The chiral propargyl alcohol prepared in example 1 was pure :1H NMR(500MHz,Acetone)δ7.57(d,J=8.6Hz,1H),7.39(ddd,J=7.0,3.8,2.4Hz,2H),7.36–7.28(m,3H),6.60(d,J=2.4Hz,1H),6.51(dd,J=8.6,2.5Hz,1H),4.87(s,1H),4.22-4.12(m,2H),3.79(s,3H),1.87(s,3H),1.45(t,J=7.0Hz,3H).13CNMR(126MHz,Acetone)δ161.3,158.0,132.1,129.3,128.8,127.2,124.6,105.0,100.9,95.5,81.9,68.2,64.8,55.6,30.7,15.2.HPLC:the ee value was determined by HPLC analysis(ChiralcelOD,i-PrOH/Hexane=20/80,1.0mL/min,243nm),retention time:tminor=7.480min,tmajor=9.243min,ee=94.68%;[α]D 25=-37.8(c=0.23,acetone).HRMS(EI)m/z[M-OH]+calculated for C19H19O2:279.1380,found 279.1383.
Example 2: synthesis of 2- (2-Ethoxy-4-methoxyphenyl) -4- (2-methoxyphenyl) but-3-yn-2-ol
Taking a Schlenk reaction tube, adding 6.3mg of catalyst C6, 31mg of alkyne and 13.2mg of iodoxybenzene (PhIO) and 1mL of nitromethane, stirring at-25 ℃ for 2 hours, adding 15mL of water after the reaction is finished, quenching the reaction, extracting the water phase with ethyl acetate for 3 times, combining the organic phases, and separating by column chromatography to obtain 15.6mg of chiral propargyl alcohol pure product, wherein the yield is 48%, and the ee value is 96.14%.

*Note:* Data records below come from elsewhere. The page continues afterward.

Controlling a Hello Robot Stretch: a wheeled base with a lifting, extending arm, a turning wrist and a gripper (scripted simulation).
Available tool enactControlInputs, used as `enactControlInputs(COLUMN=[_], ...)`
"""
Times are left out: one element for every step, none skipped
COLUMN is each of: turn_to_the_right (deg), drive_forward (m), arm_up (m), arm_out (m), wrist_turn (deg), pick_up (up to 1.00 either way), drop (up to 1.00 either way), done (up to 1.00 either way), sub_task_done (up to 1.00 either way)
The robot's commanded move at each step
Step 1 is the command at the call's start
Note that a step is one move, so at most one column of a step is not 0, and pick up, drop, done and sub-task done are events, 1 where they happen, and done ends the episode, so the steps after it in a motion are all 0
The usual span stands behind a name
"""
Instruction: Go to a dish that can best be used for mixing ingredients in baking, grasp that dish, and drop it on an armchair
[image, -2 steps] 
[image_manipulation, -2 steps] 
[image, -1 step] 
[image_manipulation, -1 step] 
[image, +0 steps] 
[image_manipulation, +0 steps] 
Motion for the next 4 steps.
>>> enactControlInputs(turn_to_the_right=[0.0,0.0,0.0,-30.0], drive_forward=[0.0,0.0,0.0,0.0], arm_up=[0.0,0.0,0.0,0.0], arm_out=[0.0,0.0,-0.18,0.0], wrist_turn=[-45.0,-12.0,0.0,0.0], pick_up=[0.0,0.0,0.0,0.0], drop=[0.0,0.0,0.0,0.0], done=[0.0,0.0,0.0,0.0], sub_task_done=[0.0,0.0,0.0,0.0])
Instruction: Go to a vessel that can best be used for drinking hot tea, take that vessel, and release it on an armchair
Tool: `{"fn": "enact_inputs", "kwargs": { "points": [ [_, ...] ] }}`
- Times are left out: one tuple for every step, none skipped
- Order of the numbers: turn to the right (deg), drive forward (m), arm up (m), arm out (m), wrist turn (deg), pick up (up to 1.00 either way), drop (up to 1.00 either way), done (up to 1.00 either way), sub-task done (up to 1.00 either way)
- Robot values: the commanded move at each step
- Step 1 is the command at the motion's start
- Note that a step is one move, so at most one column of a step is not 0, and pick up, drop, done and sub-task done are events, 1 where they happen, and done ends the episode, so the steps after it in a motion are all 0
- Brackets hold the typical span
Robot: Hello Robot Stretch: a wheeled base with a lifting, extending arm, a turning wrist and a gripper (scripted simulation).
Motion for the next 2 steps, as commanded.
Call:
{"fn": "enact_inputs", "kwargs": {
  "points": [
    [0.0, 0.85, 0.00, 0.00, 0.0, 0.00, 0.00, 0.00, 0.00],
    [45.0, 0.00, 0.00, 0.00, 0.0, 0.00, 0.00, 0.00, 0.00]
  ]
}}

The chiral propargyl alcohol prepared in example 2 :1H NMR(500MHz,Acetone)δ7.63(d,J=8.6Hz,1H),7.34(dd,J=7.6,1.7Hz,1H),7.29(ddd,J=8.4,7.5,1.7Hz,1H),6.99(d,J=8.1Hz,1H),6.90(td,J=7.5,1.0Hz,1H),6.60(d,J=2.4Hz,1H),6.51(dd,J=8.6,2.5Hz,1H),4.76(s,1H),4.22–4.11(m,2H),3.83(s,3H),3.79(s,3H),1.88(s,3H),1.45(t,J=7.0Hz,3H).13C NMR(126MHz,Acetone)δ161.3,161.0,158.2,134.1,130.3,127.6,127.2,121.1,113.7,111.9,105.0,101.0,99.0,79.0,68.9,64.9,56.0,55.6,30.8,15.1.HPLC:the ee value was determined by HPLC analysis(Chiralcel OD,i-PrOH/Hexane=30/70,1.0mL/min,291nm),retention time:tminor=9.123min,tmajor=12.823min,ee=96.14%;[α]D 25=-19.9(c=0.40,acetone).HRMS(EI)m/z[M-OH]+calculated for C20H21O3:309.1485,found309.1490.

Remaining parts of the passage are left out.